**What you need to do**
All of the data must be printed exactly; please include every line.

**Dataset excerpt**
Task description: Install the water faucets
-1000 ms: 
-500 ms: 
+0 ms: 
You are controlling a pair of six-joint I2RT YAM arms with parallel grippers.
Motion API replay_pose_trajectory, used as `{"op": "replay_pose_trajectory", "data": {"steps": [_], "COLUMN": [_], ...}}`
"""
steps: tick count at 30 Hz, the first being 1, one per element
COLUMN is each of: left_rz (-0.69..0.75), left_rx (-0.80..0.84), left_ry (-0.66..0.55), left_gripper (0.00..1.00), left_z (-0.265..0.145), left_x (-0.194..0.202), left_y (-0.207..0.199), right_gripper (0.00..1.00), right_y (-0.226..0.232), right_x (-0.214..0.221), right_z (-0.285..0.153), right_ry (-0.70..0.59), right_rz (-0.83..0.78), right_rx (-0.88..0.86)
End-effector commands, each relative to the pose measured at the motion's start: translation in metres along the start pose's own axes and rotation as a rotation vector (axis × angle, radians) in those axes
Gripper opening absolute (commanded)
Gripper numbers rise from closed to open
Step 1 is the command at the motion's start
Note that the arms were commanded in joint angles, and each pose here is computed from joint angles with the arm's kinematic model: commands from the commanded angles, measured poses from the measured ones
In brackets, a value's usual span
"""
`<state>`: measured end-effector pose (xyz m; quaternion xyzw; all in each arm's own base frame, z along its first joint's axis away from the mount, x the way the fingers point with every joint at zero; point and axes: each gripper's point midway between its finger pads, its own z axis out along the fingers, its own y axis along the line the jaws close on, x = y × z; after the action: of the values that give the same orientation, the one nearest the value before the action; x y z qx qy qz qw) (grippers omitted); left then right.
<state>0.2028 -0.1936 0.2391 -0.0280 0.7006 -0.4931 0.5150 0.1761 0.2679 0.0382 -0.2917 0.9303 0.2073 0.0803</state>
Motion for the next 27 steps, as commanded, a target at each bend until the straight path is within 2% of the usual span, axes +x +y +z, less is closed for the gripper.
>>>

**Result for this exercise**
Task description: Install the water faucets
-1000 ms: 
-500 ms: 
+0 ms: 
You are controlling a pair of six-joint I2RT YAM arms with parallel grippers.
Motion API replay_pose_trajectory, used as `{"op": "replay_pose_trajectory", "data": {"steps": [_], "COLUMN": [_], ...}}`
"""
steps: tick count at 30 Hz, the first being 1, one per element
COLUMN is each of: left_rz (-0.69..0.75), left_rx (-0.80..0.84), left_ry (-0.66..0.55), left_gripper (0.00..1.00), left_z (-0.265..0.145), left_x (-0.194..0.202), left_y (-0.207..0.199), right_gripper (0.00..1.00), right_y (-0.226..0.232), right_x (-0.214..0.221), right_z (-0.285..0.153), right_ry (-0.70..0.59), right_rz (-0.83..0.78), right_rx (-0.88..0.86)
End-effector commands, each relative to the pose measured at the motion's start: translation in metres along the start pose's own axes and rotation as a rotation vector (axis × angle, radians) in those axes
Gripper opening absolute (commanded)
Gripper numbers rise from closed to open
Step 1 is the command at the motion's start
Note that the arms were commanded in joint angles, and each pose here is computed from joint angles with the arm's kinematic model: commands from the commanded angles, measured poses from the measured ones
In brackets, a value's usual span
"""
`<state>`: measured end-effector pose (xyz m; quaternion xyzw; all in each arm's own base frame, z along its first joint's axis away from the mount, x the way the fingers point with every joint at zero; point and axes: each gripper's point midway between its finger pads, its own z axis out along the fingers, its own y axis along the line the jaws close on, x = y × z; after the action: of the values that give the same orientation, the one nearest the value before the action; x y z qx qy qz qw) (grippers omitted); left then right.
<state>0.2028 -0.1936 0.2391 -0.0280 0.7006 -0.4931 0.5150 0.1761 0.2679 0.0382 -0.2917 0.9303 0.2073 0.0803</state>
Motion for the next 27 steps, as commanded, a target at each bend until the straight path is within 2% of the usual span, axes +x +y +z, less is closed for the gripper.
>>>

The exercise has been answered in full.